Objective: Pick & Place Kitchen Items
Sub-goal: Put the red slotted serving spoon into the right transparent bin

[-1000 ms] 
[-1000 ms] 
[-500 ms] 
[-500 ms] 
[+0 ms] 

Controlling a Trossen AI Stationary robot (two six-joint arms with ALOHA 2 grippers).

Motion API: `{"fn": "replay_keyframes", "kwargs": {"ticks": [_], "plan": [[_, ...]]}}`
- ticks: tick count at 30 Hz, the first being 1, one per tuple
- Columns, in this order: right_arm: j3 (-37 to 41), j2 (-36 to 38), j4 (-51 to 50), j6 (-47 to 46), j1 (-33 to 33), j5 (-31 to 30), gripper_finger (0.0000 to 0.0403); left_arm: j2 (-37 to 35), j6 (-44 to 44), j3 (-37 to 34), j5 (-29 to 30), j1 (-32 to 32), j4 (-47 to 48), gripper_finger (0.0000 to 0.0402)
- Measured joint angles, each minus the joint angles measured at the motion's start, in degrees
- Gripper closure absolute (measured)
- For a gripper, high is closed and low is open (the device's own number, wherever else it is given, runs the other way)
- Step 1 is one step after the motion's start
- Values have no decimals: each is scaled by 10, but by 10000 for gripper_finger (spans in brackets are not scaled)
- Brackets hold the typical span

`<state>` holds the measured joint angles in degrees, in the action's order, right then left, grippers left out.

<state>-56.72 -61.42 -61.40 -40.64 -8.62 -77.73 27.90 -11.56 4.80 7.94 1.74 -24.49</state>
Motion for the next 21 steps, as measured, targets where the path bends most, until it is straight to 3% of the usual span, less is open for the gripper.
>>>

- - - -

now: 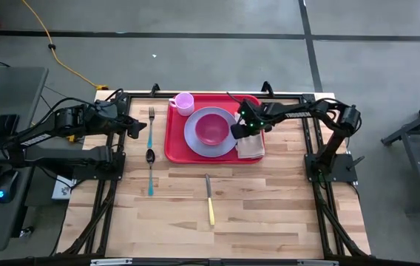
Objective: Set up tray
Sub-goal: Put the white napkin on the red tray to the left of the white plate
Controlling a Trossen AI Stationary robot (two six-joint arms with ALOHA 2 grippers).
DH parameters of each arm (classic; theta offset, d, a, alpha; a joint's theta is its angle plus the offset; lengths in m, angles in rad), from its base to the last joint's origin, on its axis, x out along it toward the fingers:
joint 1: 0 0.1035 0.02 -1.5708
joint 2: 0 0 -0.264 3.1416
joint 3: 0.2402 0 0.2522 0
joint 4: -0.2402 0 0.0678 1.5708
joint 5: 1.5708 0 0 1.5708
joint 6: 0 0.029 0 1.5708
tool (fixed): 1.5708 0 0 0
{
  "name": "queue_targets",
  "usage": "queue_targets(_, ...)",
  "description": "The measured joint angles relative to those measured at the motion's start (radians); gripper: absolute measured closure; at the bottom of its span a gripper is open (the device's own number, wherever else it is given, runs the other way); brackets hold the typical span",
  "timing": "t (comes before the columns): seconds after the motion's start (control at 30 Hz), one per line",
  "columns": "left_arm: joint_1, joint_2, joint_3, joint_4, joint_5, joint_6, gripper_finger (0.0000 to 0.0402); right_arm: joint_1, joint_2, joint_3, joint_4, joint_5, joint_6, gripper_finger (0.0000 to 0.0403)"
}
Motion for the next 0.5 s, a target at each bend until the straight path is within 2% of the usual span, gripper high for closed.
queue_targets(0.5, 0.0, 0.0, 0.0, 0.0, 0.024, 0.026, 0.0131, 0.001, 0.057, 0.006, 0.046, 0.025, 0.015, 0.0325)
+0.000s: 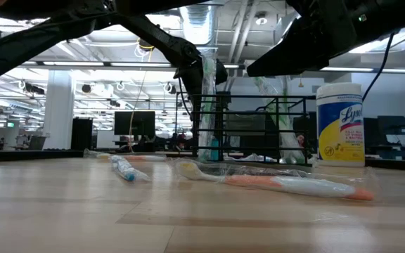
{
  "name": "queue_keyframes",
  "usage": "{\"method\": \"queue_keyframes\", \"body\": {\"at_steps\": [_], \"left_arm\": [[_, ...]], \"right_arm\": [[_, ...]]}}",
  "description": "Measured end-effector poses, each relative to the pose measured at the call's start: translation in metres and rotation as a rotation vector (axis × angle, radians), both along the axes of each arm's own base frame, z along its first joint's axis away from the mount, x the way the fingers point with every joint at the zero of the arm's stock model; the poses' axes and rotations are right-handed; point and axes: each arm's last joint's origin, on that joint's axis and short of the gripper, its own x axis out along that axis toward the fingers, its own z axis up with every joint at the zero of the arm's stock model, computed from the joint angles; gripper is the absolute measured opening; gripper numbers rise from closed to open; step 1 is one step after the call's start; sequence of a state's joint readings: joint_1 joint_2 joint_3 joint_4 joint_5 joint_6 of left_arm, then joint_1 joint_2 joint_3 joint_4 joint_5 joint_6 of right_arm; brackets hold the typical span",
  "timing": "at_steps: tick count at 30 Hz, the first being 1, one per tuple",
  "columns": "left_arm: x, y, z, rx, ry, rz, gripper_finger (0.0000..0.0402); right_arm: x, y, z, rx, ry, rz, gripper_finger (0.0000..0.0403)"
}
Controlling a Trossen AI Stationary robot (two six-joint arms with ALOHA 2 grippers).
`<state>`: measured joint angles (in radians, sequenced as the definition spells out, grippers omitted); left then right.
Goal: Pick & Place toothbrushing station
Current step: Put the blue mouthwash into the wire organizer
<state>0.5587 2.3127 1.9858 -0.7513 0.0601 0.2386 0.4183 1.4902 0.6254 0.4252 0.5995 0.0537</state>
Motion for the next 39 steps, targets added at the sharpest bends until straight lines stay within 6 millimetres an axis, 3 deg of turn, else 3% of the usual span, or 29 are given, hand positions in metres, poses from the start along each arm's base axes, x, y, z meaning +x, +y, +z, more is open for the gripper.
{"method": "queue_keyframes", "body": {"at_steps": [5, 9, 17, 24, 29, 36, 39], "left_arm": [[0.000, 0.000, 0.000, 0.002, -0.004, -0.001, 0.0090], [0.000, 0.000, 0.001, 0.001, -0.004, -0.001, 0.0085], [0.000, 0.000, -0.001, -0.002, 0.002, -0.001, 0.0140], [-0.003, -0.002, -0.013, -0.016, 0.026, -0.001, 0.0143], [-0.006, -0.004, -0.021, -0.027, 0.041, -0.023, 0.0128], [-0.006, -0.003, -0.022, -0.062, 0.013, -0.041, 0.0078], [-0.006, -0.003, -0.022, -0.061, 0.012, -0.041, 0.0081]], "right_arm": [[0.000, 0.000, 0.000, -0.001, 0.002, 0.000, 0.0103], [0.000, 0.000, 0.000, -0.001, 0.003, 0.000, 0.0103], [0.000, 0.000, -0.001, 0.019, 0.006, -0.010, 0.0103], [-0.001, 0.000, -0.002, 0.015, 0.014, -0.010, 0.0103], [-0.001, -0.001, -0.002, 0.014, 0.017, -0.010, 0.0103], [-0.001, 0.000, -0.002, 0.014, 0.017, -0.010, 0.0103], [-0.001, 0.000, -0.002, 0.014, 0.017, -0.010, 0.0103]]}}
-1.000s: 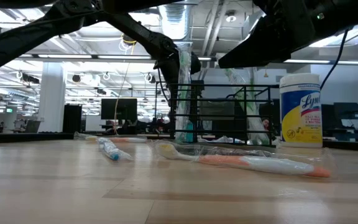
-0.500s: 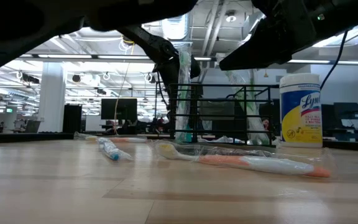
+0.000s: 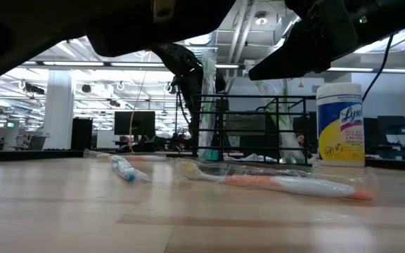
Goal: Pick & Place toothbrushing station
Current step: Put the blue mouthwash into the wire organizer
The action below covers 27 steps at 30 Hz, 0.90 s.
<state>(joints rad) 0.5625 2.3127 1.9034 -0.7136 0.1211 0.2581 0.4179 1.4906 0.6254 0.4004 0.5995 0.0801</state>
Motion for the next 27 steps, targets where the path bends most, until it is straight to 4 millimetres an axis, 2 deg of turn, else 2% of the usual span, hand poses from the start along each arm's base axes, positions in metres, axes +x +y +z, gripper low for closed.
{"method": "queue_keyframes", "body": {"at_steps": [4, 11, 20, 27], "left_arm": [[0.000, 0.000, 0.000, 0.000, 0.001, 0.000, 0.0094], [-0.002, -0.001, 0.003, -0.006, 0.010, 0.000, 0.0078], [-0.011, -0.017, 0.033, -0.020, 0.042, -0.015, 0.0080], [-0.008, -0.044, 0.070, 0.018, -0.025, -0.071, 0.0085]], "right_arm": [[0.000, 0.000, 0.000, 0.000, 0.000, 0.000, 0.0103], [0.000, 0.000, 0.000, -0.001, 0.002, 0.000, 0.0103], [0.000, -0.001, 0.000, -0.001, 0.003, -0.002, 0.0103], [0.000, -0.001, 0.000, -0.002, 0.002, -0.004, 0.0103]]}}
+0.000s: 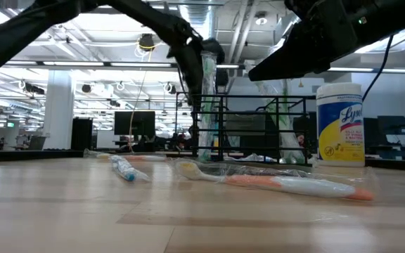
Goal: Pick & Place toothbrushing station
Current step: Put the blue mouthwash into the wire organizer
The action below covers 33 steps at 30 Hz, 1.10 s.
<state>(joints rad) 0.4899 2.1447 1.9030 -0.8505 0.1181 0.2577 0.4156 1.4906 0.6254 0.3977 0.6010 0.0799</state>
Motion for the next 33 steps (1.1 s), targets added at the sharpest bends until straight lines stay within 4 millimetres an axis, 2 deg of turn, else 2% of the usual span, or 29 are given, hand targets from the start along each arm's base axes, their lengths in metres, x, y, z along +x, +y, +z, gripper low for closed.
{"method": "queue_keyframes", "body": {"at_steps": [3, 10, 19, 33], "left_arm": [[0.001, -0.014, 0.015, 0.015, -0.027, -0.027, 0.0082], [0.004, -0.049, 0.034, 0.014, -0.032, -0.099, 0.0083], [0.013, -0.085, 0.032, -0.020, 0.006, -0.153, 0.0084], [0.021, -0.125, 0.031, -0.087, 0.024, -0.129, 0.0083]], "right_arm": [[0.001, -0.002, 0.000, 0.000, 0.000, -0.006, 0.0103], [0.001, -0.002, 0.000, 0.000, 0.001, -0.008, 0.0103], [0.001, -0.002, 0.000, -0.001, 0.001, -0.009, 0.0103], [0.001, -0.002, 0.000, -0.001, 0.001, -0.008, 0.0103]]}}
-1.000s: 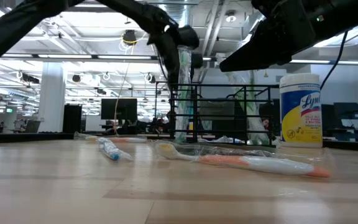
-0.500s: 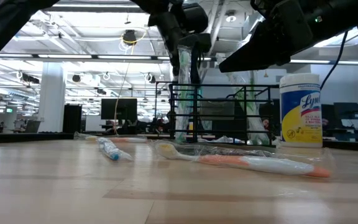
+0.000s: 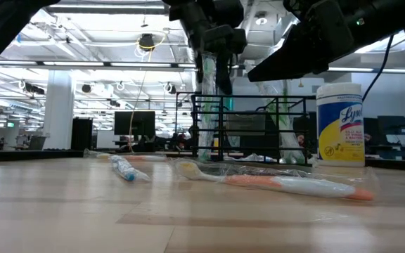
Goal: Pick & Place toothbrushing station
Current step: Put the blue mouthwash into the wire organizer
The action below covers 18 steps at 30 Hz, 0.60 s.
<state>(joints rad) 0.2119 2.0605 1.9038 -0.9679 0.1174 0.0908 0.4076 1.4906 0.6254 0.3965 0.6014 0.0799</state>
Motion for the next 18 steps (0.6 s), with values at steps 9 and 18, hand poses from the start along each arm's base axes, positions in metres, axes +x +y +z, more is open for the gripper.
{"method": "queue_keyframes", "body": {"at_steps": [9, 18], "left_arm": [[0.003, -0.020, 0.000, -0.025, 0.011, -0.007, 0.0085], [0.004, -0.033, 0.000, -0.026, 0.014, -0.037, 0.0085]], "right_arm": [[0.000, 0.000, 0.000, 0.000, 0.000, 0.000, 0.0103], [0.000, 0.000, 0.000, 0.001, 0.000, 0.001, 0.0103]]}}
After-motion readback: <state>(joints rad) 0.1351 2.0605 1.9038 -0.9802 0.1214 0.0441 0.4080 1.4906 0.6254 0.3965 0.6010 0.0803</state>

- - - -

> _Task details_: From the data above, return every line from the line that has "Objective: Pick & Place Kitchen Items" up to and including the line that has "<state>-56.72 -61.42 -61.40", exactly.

> _Solution to the problem_:
Objective: Pick & Place Kitchen Items
Sub-goal: Put the red slotted serving spoon into the right transparent bin

[-1000 ms] 
[-1000 ms] 
[-500 ms] 
[-500 ms] 
[+0 ms] 

Controlling a Trossen AI Stationary robot (two six-joint arms with ALOHA 2 grippers).

Motion API: `{"fn": "replay_keyframes", "kwargs": {"ticks": [_], "plan": [[_, ...]]}}`
- ticks: tick count at 30 Hz, the first being 1, one per tuple
- Columns, in this order: right_arm: j3 (-37 to 41), j2 (-36 to 38), j4 (-51 to 50), j6 (-47 to 46), j1 (-33 to 33), j5 (-31 to 30), gripper_finger (0.0000 to 0.0403); left_arm: j2 (-37 to 35), j6 (-44 to 44), j3 (-37 to 34), j5 (-29 to 30), j1 (-32 to 32), j4 (-47 to 48), gripper_finger (0.0000 to 0.0402)
- Measured joint angles, each minus the joint angles measured at the motion's start, in degrees
- Gripper closure absolute (measured)
- For a gripper, high is closed and low is open (the device's own number, wherever else it is given, runs the other way)
- Step 1 is one step after the motion's start
- Values have no decimals: each is scaled by 10, but by 10000 for gripper_finger (spans in brackets are not scaled)
- Brackets hold the typical span

`<state>` holds the measured joint angles in degrees, in the action's order, right then left, grippers left out.

<state>-56.72 -61.42 -61.40 -40.64 -8.62 -77.73 27.90 -11.56 4.80 7.94 1.74 -24.49</state>

The work on this exercise is now complete.